U.S. Medical Insurance Costs¶
This project explores the US medical insurance dataset (available at https://www.kaggle.com/datasets/teertha/ushealthinsurancedataset). The goal is to clean, analyze, and uncover insights about factors that influence insurance charges. The analysis is structured in five steps: data loading, exploration, cleaning, analysis, and conclusions.
1. Data Loading¶
First, we import the necessary libraries and load the dataset into a Pandas DataFrame.
import pandas as pd
#importing and looking at the file format
insurance_data = pd.read_csv("insurance.csv")
print(insurance_data.head())
age sex bmi children smoker region charges 0 19 female 27.900 0 yes southwest 16884.92400 1 18 male 33.770 1 no southeast 1725.55230 2 28 male 33.000 3 no southeast 4449.46200 3 33 male 22.705 0 no northwest 21984.47061 4 32 male 28.880 0 no northwest 3866.85520
2. Data Exploration¶
We start by exploring the first few rows of the dataset and checking basic info to understand the structure and types of data we are working with.
import pandas as pd
#importing and looking at the file format
insurance_data = pd.read_csv("insurance.csv")
print(insurance_data.head())
age sex bmi children smoker region charges 0 19 female 27.900 0 yes southwest 16884.92400 1 18 male 33.770 1 no southeast 1725.55230 2 28 male 33.000 3 no southeast 4449.46200 3 33 male 22.705 0 no northwest 21984.47061 4 32 male 28.880 0 no northwest 3866.85520
3. Data Cleaning¶
We check for missing values and clean the dataset if needed. This ensures the data is ready for analysis.
# Verifying there are no empty/null values
insurance_data.isnull().sum()
age 0 sex 0 bmi 0 children 0 smoker 0 region 0 charges 0 dtype: int64
4. Data Analysis¶
We perform an analysis of the dataset, exploring relationships between variables such as age, BMI, smoking status, and insurance charges.
print(insurance_data.describe().round(2))
age bmi children charges count 1338.00 1338.00 1338.00 1338.00 mean 39.21 30.66 1.09 13270.42 std 14.05 6.10 1.21 12110.01 min 18.00 15.96 0.00 1121.87 25% 27.00 26.30 0.00 4740.29 50% 39.00 30.40 1.00 9382.03 75% 51.00 34.69 2.00 16639.91 max 64.00 53.13 5.00 63770.43
# Average charges by categorical variables
print(insurance_data.groupby("sex")["charges"].mean().round(2))
print(insurance_data.groupby("smoker")["charges"].mean().round(2))
print(insurance_data.groupby("region")["charges"].mean().round(2))
sex female 12569.58 male 13956.75 Name: charges, dtype: float64 smoker no 8434.27 yes 32050.23 Name: charges, dtype: float64 region northeast 13406.38 northwest 12417.58 southeast 14735.41 southwest 12346.94 Name: charges, dtype: float64
# BMI average by categorical variables
print(insurance_data.groupby("sex")["bmi"].mean().round(2))
print(insurance_data.groupby("smoker")["bmi"].mean().round(2))
print(insurance_data.groupby("region")["bmi"].mean().round(2))
sex female 30.38 male 30.94 Name: bmi, dtype: float64 smoker no 30.65 yes 30.71 Name: bmi, dtype: float64 region northeast 29.17 northwest 29.20 southeast 33.36 southwest 30.60 Name: bmi, dtype: float64
# Visualization - importing libraries and creating heatmap of num correlations
import seaborn as sns
import matplotlib.pyplot as plt
correlations = insurance_data.corr(numeric_only=True)
plt.figure(figsize=(8,6))
sns.heatmap(correlations, annot=True, cmap="coolwarm", fmt=".2f")

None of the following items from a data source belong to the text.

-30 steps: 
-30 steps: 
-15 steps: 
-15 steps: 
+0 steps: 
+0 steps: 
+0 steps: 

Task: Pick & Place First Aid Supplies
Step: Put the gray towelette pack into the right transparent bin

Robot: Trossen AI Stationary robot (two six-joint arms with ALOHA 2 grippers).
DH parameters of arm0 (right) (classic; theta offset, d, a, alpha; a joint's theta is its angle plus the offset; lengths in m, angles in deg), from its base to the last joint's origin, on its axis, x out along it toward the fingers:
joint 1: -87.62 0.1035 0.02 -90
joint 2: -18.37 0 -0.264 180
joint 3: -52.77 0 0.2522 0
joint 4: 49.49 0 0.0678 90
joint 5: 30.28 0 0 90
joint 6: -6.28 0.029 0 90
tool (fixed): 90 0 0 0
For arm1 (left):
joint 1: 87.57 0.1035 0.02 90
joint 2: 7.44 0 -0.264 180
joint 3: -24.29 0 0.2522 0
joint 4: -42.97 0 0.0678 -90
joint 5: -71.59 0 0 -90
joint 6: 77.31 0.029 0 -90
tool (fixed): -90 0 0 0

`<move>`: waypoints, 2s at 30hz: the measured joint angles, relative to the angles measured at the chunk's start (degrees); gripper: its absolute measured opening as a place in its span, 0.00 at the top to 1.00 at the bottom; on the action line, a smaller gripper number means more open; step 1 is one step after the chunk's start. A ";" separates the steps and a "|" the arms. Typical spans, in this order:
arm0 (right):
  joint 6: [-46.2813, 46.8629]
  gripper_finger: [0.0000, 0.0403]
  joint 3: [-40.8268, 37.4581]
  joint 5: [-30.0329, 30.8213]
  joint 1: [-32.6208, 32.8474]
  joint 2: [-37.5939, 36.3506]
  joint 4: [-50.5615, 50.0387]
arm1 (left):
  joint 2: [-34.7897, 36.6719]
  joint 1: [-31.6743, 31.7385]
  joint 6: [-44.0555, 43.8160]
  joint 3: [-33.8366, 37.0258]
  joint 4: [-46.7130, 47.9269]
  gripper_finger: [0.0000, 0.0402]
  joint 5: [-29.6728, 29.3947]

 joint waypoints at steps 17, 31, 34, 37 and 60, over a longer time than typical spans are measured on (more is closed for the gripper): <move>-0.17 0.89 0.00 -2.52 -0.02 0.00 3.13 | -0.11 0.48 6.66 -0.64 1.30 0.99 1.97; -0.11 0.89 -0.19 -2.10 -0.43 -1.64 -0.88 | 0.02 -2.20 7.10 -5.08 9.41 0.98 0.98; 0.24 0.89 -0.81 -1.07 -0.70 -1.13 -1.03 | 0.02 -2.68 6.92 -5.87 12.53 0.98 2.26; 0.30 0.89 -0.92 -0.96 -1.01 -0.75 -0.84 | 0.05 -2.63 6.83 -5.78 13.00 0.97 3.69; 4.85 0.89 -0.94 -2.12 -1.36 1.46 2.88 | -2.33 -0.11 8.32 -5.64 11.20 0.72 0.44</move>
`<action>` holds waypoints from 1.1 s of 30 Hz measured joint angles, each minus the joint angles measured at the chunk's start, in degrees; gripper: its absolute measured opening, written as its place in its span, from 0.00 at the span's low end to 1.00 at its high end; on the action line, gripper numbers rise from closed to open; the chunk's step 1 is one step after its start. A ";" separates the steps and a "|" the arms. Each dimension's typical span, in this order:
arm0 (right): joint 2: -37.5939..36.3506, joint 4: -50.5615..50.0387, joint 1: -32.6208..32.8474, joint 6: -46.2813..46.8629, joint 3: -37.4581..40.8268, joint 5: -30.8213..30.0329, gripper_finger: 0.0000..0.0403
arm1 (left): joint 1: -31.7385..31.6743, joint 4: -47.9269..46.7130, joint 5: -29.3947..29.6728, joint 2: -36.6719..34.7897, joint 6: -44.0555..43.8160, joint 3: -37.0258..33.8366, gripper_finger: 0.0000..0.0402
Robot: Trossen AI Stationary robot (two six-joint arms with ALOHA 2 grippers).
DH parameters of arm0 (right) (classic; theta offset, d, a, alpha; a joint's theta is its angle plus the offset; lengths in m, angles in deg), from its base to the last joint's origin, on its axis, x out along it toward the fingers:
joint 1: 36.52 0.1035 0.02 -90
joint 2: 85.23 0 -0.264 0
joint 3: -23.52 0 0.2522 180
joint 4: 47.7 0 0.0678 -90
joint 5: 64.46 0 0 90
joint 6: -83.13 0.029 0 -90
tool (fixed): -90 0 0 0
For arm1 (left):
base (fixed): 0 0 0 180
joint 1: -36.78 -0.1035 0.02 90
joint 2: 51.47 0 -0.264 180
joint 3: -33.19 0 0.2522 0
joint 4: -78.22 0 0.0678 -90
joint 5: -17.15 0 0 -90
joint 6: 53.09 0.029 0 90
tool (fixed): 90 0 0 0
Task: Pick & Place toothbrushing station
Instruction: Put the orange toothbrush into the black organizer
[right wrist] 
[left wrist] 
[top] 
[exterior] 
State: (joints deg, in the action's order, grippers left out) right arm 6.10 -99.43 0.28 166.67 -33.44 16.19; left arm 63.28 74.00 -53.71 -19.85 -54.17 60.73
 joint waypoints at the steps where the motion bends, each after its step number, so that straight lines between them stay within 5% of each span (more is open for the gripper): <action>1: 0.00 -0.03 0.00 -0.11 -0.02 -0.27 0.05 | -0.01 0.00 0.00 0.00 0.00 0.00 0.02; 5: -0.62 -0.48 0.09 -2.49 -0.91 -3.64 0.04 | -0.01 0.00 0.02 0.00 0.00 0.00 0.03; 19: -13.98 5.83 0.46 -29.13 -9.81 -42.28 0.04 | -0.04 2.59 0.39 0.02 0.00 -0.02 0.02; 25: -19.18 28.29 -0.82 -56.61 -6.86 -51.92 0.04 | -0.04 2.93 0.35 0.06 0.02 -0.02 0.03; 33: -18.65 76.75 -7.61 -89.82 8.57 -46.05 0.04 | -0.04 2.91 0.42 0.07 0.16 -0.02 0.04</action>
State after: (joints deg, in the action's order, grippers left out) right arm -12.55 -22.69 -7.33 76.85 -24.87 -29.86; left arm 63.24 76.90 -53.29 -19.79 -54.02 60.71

plt.title("Correlation heatmap")
plt.show()
# Scatterplot with regression line of statistically relevant numeric variables (age and BMI)
sns.lmplot(x="age", y="charges", data=insurance_data)
plt.title("Scatterplot of Age vs Charges")
plt.savefig("images/bmi_vs_charges.png", dpi=300, bbox_inches="tight")
plt.show()
sns.lmplot(x="bmi", y="charges", data=insurance_data)
plt.title("Scatterplot of bmi vs Charges")
plt.show()
5. Conclusions¶
From the analysis, we can summarize:
- Age and BMI show a correlation with insurance charges.
- Smokers tend to have significantly higher insurance costs.
- Region has less of an effect compared to lifestyle factors.
This project demonstrates how data analysis can uncover key drivers of insurance costs.